I, too, have been using a double lever corker for 3 years now and have made, and bottled, about 70 gallons of wine. My S.O.P. for corking is to boil about a pint of water in a 6 qt dutch oven, then put a metal spaghetti strainer in the top of the pot with the corks in the strainer. (Sort of a makeshift double boiler.) Cover it for 8 to 10 minutes and let the corks steam. Turn off the heat. Then proceed to insert the corks in the bottles. They go in easily, and completely.

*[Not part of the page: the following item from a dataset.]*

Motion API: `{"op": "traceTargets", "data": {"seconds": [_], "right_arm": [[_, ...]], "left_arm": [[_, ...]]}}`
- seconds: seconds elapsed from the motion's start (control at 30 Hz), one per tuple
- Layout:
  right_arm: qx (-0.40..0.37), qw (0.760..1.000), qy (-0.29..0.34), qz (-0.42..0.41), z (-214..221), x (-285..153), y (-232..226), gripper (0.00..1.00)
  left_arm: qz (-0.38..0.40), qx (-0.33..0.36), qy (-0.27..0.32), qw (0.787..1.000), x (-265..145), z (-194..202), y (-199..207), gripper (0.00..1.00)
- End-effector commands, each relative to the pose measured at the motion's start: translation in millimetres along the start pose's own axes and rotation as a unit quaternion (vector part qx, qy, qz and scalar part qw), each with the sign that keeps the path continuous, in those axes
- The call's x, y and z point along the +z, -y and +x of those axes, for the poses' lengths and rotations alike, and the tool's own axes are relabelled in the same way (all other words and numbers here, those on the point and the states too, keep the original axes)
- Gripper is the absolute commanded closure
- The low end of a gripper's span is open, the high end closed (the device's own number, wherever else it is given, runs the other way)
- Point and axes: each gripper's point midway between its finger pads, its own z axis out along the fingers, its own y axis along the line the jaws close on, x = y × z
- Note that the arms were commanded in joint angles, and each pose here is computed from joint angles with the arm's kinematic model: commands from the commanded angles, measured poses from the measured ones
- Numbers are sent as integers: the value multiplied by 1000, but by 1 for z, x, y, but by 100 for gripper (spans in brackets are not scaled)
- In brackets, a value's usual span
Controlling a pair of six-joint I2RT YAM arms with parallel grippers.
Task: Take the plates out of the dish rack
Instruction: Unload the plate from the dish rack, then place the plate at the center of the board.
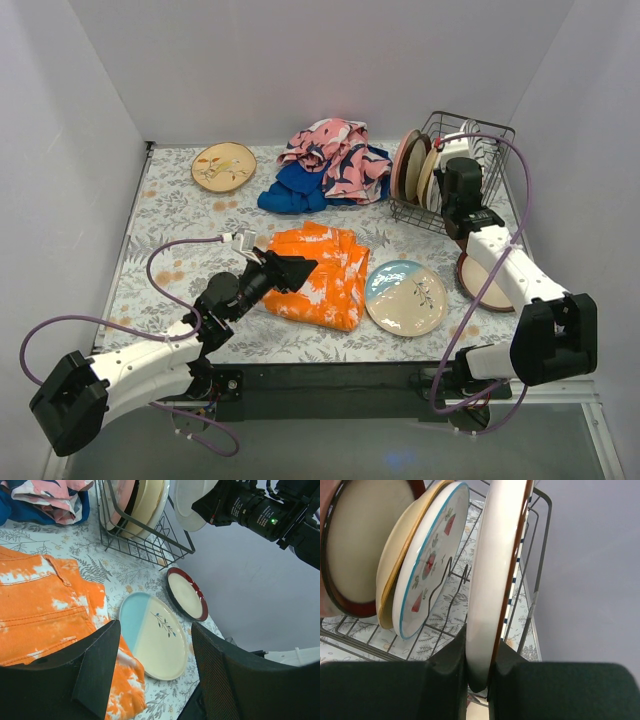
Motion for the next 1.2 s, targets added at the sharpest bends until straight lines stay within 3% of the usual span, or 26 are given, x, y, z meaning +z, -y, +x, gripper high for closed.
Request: {"op": "traceTargets", "data": {"seconds": [0.0, 0.2, 0.4, 0.57, 0.7, 0.8, 0.83, 0.87, 0.9, 1.0, 1.17], "right_arm": [[37, 992, 114, 24, -74, -21, 23, 99], [2, 991, 114, 66, -93, -41, 36, 99], [-37, 986, 138, 90, -120, -73, 45, 99], [-79, 976, 201, 26, -143, -103, 16, 99], [-136, 961, 240, -2, -153, -126, -10, 99], [-223, 935, 277, -10, -154, -147, -42, 99], [-249, 922, 295, -15, -158, -160, -53, 99], [-243, 918, 312, -8, -162, -168, -54, 99], [-247, 914, 321, -9, -159, -174, -57, 99], [-267, 889, 372, -21, -164, -205, -74, 99], [-353, 832, 426, -36, -137, -241, -118, 99]], "left_arm": [[9, 1, 17, 1000, 2, -15, 12, 43], [-6, -10, 12, 1000, 5, -13, 8, 43], [-42, -75, -9, 996, 14, -11, 7, 43], [-103, -105, -40, 988, 25, -17, 7, 40], [-83, -142, -54, 985, 23, -41, 21, 36], [-81, -163, -53, 982, 17, -78, 17, 33], [-85, -158, -22, 983, 17, -111, 12, 29], [-96, -169, -58, 979, 13, -106, 6, 28], [-110, -164, -44, 979, 9, -125, -8, 26], [-93, -172, -85, 977, 8, -141, -11, 22], [-53, -139, -124, 981, 11, -147, -7, 22]]}}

If I'm using synthetic corks (Nomacorc), I let them sit in a bath of K-Meta + water for about 20 minutes before inserting them in the bottle. No problems.


----------



## roadwarriorsvt (Apr 7, 2011)

Another possible option: See if your local home brew store rents a floor corker. Mine does. At $4.00/day, its a great deal for the amount of bottles I cork.


----------



## wvbrewer (Apr 7, 2011)

I corked 30 bottles in just a few minutes with the hand corker. I had someone handing me the bottles. Save you money for more wine.


----------



## BigDfromTN (May 23, 2011)

Update....

I bottled a small batch of wine yesterday. Using synthetic corks and soaking them in sanitizer prior to insertion. First few did not go in all the way. Then I increased the speed of inserting and the rest all went right in as they should. I think I was just pushing down the levers too slow...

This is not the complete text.